Questions of influence are at the heart of political science. A particularly compelling answer to the question of who wields influence takes the form of subsystems theory. Combining detailed historiographical and quantitative analysis, Jeffrey Worsham tracks, explains, and explores the policy consequences of political variation in the financial subsystem from its inception through the 1990s, arguing that subsystems are a wavering-equilibrium solution to the problem of policymaking in the United States. The book answers three interrelated questions with regard to the wavering-equilibrium solution. First, what have been the major patterns of participation, or political variation, in the financial subsystem for the first 100 years of its existence?

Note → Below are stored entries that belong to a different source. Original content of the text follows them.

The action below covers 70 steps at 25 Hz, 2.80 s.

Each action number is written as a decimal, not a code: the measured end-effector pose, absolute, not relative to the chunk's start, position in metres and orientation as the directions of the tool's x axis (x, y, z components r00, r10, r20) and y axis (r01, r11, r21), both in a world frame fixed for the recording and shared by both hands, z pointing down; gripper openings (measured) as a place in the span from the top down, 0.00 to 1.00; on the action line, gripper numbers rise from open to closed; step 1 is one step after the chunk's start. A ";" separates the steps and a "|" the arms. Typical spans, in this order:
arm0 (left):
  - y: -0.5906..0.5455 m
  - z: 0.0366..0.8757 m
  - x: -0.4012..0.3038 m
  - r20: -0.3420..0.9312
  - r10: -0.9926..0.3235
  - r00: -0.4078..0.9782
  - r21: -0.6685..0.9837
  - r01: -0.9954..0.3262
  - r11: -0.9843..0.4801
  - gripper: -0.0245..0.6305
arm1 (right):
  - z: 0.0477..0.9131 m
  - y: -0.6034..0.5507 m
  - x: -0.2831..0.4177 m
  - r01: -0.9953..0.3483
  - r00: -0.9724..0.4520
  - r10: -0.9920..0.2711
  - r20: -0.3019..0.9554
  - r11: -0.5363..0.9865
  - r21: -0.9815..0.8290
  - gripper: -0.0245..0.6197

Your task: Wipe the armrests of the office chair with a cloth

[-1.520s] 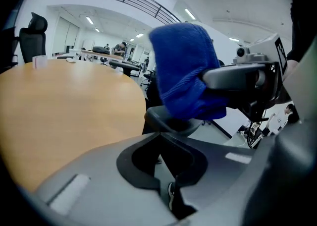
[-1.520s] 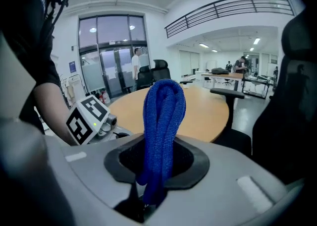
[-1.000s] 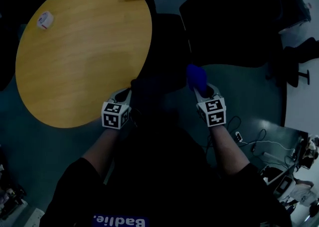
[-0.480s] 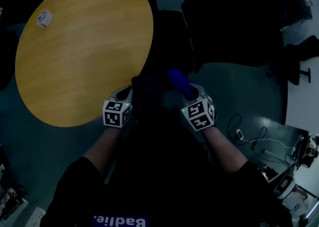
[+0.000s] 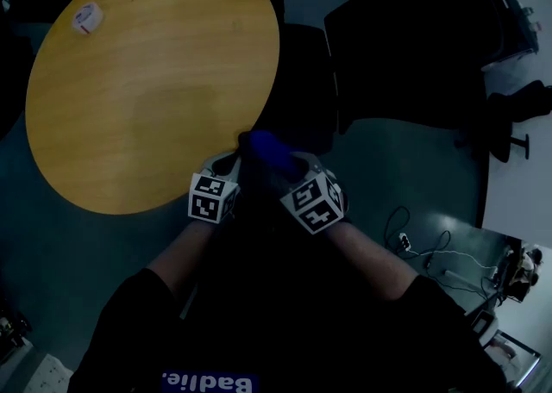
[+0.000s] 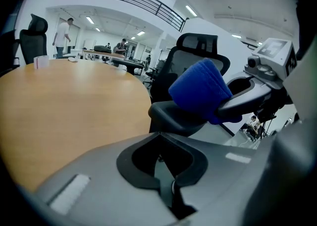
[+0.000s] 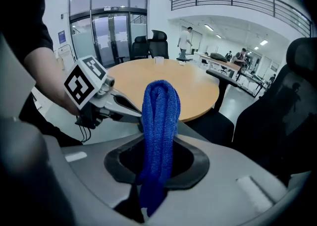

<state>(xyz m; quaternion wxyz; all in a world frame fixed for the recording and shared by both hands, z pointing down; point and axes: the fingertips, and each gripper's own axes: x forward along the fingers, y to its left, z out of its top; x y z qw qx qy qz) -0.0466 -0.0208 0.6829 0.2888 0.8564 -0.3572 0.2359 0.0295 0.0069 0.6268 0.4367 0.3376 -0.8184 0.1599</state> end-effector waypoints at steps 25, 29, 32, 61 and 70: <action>-0.012 0.691 -0.137 0.566 -0.540 0.623 0.444 -0.782 -0.437 0.94 | 0.588 0.003 -0.126 -0.421 -0.837 -0.141 0.529 0.783 -0.458 0.81; -0.031 0.662 -0.175 0.562 -0.610 0.559 0.404 -0.829 -0.387 0.94 | 0.542 -0.028 -0.092 -0.462 -0.858 -0.271 0.437 0.779 -0.423 0.81; -0.042 0.642 -0.187 0.561 -0.635 0.531 0.387 -0.847 -0.366 0.94 | 0.521 -0.053 -0.052 -0.526 -0.842 -0.371 0.392 0.726 -0.443 0.81; -0.359 0.549 -0.046 0.458 -0.675 0.578 0.216 -0.809 -0.546 0.94 | 0.531 -0.326 0.110 -0.649 -0.724 -0.640 0.257 0.507 -0.567 0.81; -0.493 0.610 -0.057 0.509 -0.661 0.552 0.181 -0.819 -0.545 0.94 | 0.559 -0.410 0.157 -0.841 -0.509 -0.745 0.431 0.321 -0.436 0.81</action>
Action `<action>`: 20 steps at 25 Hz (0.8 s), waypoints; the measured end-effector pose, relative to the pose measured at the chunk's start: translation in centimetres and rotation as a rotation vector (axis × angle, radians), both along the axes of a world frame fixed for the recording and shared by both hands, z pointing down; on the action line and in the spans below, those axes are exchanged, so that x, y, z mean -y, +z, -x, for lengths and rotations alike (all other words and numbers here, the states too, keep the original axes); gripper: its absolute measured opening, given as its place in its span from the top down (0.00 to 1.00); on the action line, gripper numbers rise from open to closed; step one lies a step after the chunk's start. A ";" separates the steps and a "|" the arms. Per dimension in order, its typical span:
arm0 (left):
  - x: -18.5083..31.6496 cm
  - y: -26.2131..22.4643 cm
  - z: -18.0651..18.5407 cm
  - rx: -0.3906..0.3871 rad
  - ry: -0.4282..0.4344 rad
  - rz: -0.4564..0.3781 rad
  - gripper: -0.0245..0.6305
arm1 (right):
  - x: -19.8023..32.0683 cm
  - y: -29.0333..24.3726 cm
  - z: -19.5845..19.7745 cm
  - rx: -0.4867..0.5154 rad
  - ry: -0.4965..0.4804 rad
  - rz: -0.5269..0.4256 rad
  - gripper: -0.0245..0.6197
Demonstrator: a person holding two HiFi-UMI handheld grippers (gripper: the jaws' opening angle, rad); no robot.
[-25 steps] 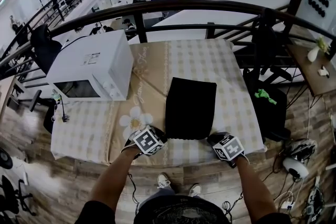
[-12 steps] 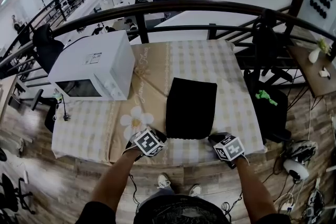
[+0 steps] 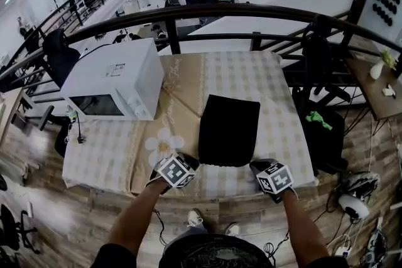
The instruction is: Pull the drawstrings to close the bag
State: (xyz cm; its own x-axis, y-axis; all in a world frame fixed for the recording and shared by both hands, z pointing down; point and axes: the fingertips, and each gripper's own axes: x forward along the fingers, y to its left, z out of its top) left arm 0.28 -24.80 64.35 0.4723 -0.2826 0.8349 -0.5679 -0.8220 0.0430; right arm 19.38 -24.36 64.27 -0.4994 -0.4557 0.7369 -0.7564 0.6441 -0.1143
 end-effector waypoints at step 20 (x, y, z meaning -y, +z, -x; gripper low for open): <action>5.3 -10.5 -0.3 -0.104 -0.143 -0.272 0.92 | 5.3 -10.2 -0.7 0.022 0.049 -0.251 0.93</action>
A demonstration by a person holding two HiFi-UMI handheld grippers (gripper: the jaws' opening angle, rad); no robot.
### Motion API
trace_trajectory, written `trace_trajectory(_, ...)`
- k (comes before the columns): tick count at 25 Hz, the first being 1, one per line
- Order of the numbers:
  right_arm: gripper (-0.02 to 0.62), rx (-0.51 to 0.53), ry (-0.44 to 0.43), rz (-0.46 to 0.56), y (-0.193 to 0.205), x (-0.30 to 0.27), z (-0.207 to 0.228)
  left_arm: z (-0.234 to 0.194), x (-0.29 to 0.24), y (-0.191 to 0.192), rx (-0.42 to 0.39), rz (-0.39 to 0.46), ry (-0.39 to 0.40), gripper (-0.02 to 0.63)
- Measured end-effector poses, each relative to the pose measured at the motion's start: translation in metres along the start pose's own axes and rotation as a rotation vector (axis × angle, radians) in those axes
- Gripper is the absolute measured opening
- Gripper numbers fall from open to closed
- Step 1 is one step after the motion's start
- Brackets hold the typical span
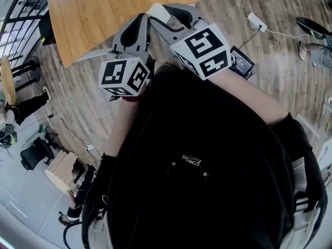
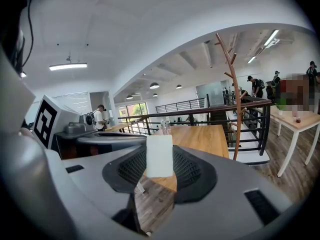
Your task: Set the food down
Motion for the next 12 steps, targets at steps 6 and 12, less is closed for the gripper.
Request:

Second, what accounts for those patterns and the change from one type of politics to another? Finally, what are the consequences of different types of subsystem politics for public policy?
Table of Contents
Doing the Subsystem Two-Step -- The Birth and Evolution of the Financial Subsystem: A Historical Overview, 1865–1935 -- Who Is on First? Mapping Subsystem Political Change -- Doing the Legislative Mambo: The Treatment of Legislation, 1919–1988 -- Examining Inter-Subsystem Dynamics: Determining Who Benefits from Regulatory Legislation -- Green Grass and High Tides Forever: Regulating Bank Holding Companies -- Banking on Change: The Partial Deregulation of the Financial Industry -- Conclusion: Subsystems as a Unit of Analysis
Jeffrey Worsham is assistant professor of political science at West Virginia University.